What you should do:
Nothing should be left out: write out the whole listing exactly.

==================================================

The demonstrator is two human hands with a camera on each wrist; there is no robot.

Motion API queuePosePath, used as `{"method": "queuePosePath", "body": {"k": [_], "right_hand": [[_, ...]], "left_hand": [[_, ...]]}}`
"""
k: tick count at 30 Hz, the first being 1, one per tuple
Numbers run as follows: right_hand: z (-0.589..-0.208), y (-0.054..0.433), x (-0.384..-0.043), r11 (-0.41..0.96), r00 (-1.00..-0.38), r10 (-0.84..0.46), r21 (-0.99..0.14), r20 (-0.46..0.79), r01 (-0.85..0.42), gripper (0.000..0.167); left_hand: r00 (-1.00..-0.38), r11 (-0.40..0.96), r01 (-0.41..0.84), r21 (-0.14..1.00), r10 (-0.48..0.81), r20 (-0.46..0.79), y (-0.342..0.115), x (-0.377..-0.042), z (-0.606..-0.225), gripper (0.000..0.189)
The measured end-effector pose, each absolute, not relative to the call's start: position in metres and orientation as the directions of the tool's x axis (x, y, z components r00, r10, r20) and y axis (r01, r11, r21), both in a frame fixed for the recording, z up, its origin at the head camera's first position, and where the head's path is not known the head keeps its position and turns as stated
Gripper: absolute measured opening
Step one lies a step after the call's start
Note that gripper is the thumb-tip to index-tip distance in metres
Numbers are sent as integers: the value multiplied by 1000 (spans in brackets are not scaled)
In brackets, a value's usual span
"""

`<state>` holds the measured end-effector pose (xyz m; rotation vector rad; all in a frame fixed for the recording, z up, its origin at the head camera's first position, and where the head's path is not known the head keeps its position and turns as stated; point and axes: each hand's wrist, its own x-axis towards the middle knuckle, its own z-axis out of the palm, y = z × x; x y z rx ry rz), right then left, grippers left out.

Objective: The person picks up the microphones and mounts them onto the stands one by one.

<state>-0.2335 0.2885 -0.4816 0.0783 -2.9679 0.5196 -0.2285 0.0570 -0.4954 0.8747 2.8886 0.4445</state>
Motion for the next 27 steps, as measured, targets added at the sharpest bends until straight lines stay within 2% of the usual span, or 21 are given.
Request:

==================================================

Output for this exercise:
The demonstrator is two human hands with a camera on each wrist; there is no robot.

Motion API queuePosePath, used as `{"method": "queuePosePath", "body": {"k": [_], "right_hand": [[_, ...]], "left_hand": [[_, ...]]}}`
"""
k: tick count at 30 Hz, the first being 1, one per tuple
Numbers run as follows: right_hand: z (-0.589..-0.208), y (-0.054..0.433), x (-0.384..-0.043), r11 (-0.41..0.96), r00 (-1.00..-0.38), r10 (-0.84..0.46), r21 (-0.99..0.14), r20 (-0.46..0.79), r01 (-0.85..0.42), gripper (0.000..0.167); left_hand: r00 (-1.00..-0.38), r11 (-0.40..0.96), r01 (-0.41..0.84), r21 (-0.14..1.00), r10 (-0.48..0.81), r20 (-0.46..0.79), y (-0.342..0.115), x (-0.377..-0.042), z (-0.606..-0.225), gripper (0.000..0.189)
The measured end-effector pose, each absolute, not relative to the call's start: position in metres and orientation as the directions of the tool's x axis (x, y, z components r00, r10, r20) and y axis (r01, r11, r21), both in a frame fixed for the recording, z up, its origin at the head camera's first position, and where the head's path is not known the head keeps its position and turns as stated
Gripper: absolute measured opening
Step one lies a step after the call's start
Note that gripper is the thumb-tip to index-tip distance in metres
Numbers are sent as integers: the value multiplied by 1000 (spans in brackets are not scaled)
In brackets, a value's usual span
"""

`<state>` holds the measured end-effector pose (xyz m; rotation vector rad; all in a frame fixed for the recording, z up, its origin at the head camera's first position, and where the head's path is not known the head keeps its position and turns as stated; point and axes: each hand's wrist, its own x-axis towards the middle knuckle, its own z-axis out of the palm, y = z × x; x y z rx ry rz), right then left, grippers left out.

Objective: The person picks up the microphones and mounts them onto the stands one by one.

<state>-0.2335 0.2885 -0.4816 0.0783 -2.9679 0.5196 -0.2285 0.0570 -0.4954 0.8747 2.8886 0.4445</state>
Motion for the next 27 steps, as measured, targets added at the sharpest bends until straight lines stay within 2% of the usual span, or 21 are given.
Request:

The answer has been fully stated.